Back in 1995, Newsweek observed that, in Holland, “a businessman seeking to live on a farm and drive into the city to work would have to request permission from the government — and he might not get it.” The magazine suggested that the U.S. should have similar rules.

Oregon’s rules come close. Planners zoned 95 percent of the state as “rural” in the 1980s. In 1993, the state planning commission decreed that no one could build a home on their own rural land unless they owned at least 160 acres, actually farmed it, and earned (depending on land productivity) at least $40,000 to $80,000 farming it in two of the previous three years. This strict rule was needed, said the director of the planning agency, because “lawyers, doctors, and others not really farming were building houses in farm zones.” Horrors!

Such strict rules might be appropriate if we were really running out of farmland and if there the market was failing to prevent overdevelopment. But there is no shortage of farm or rural land in the United States — or, really, anywhere in the world. Census and U.S.D.A. data show that, by any measure, 95 percent or more of the U.S. is rural. Urbanization is “not considered a threat to the Nation’s food production overall,” adds the U.S.D.A. Even if there was a shortage, a scarcity of farm land would drive up land prices and make development unprofitable.

Planners respond that there may be lots of rural lands, but urbanization often threatens the most productive farmlands. The most productive lands in Oregon are in the Willamette Valley, which occupies one-seventh of the state but houses two-thirds of its residents. Will population growth and sprawl ruin those valuable farms?

A smart-growth group known as the Willamette Valley Livability Forum asked this question a few years ago. As I noted in Vanishing Auto update #10, they commissioned a study that found that urban areas now cover 5.9 percent of the valley and projected that, under Oregon’s strict planning rules, this would increase to 6.6 percent in the next fifty years. But if there were no planning rules and Oregon let “short-term market forces call the shots,” the study found, then urbanization would grow to cover 7.6 percent of the valley in fifty years.

So that means that all of Oregon’s costly planning rules are protecting just 1 percent of the state’s most productive farms and forests from development. Big deal. (The Livability Forum nonetheless managed to report the numbers in hysterical terms in a tabloid sent at taxpayer expense to nearly half a million Oregon homes in 2001.)
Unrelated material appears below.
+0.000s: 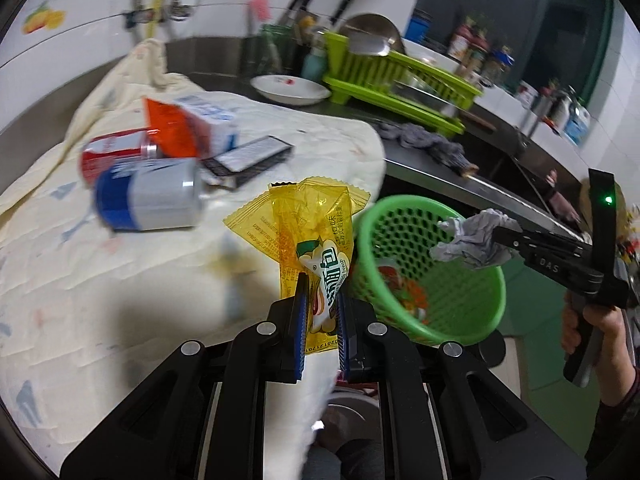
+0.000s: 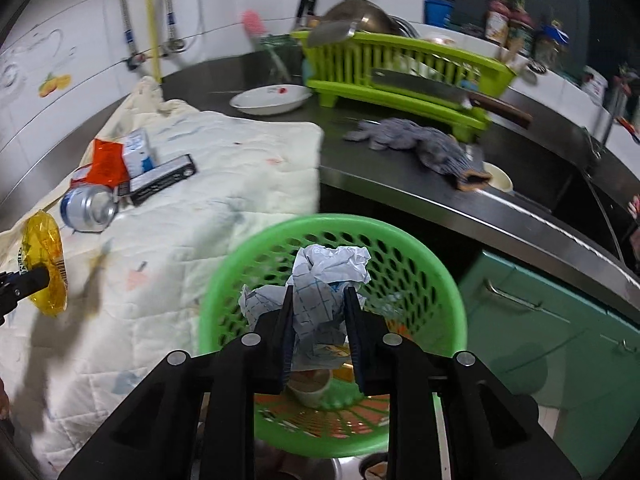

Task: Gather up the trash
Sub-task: 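Carry both items over the green basket and open both grippers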

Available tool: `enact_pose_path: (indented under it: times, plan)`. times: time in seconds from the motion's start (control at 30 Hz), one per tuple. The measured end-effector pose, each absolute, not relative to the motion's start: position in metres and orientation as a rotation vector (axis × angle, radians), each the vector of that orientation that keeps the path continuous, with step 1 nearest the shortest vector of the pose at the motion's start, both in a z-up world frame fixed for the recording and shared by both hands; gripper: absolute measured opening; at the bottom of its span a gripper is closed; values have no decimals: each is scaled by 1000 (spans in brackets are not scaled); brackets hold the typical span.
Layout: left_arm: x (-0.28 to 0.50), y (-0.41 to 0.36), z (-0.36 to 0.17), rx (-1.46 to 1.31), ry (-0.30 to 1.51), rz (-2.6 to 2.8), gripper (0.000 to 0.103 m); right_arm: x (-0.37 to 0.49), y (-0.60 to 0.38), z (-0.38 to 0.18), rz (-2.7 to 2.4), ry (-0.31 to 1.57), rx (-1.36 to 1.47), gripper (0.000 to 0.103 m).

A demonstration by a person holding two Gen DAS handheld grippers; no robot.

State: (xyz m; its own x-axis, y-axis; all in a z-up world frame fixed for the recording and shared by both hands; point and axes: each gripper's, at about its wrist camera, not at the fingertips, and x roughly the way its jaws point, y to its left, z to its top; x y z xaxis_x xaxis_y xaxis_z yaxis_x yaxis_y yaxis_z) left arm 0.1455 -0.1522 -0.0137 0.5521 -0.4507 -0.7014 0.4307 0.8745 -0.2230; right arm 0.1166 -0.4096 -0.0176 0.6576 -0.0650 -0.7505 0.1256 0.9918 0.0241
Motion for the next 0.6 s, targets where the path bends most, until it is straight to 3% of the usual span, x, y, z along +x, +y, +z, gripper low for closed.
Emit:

But isn’t there a problem with exurbanization fragmenting farms? It is difficult to see why when the average size farm in many European countries is less than one-sixth as large as the average American farm, while the average farm in Asia is less than 1 percent as large as American farms. Yet farmers in those countries manage to be pretty productive, at least when they have an economic incentive to be productive.

So why the panic over exurbanization? Urban residents who spend most of their time in cities or on rural interstates have no real conception of how much rural land the U.S. has. They get upset when they see a nearby farm developed. Planners who may or may not know better rely on such feelings to promote their own agenda, which is to encourage people to live in compact cities.

Why are planners so fascinated with compact cities? They claim to be scientific, but the truth is that cities are too complicated for anyone to plan. So planners rely on fads and simplifications. Compact cities are the current fad. But as Robert Bruegmann observed at the 2006 Preserving the American Dream conference, “there is nothing inherent about sprawl that is any more or less environmentally friendly than cities.”

Why should government planners get to dictate whether someone gets to build a house on their own land? Why should governments try to force people to live in compact cities? There are no good answers to these questions, but we do know that regulations aimed at “protecting” farms and open space have added hundreds of billions of dollars to the cost of housing in the U.S. — a cost far greater than any benefit gained from such rules.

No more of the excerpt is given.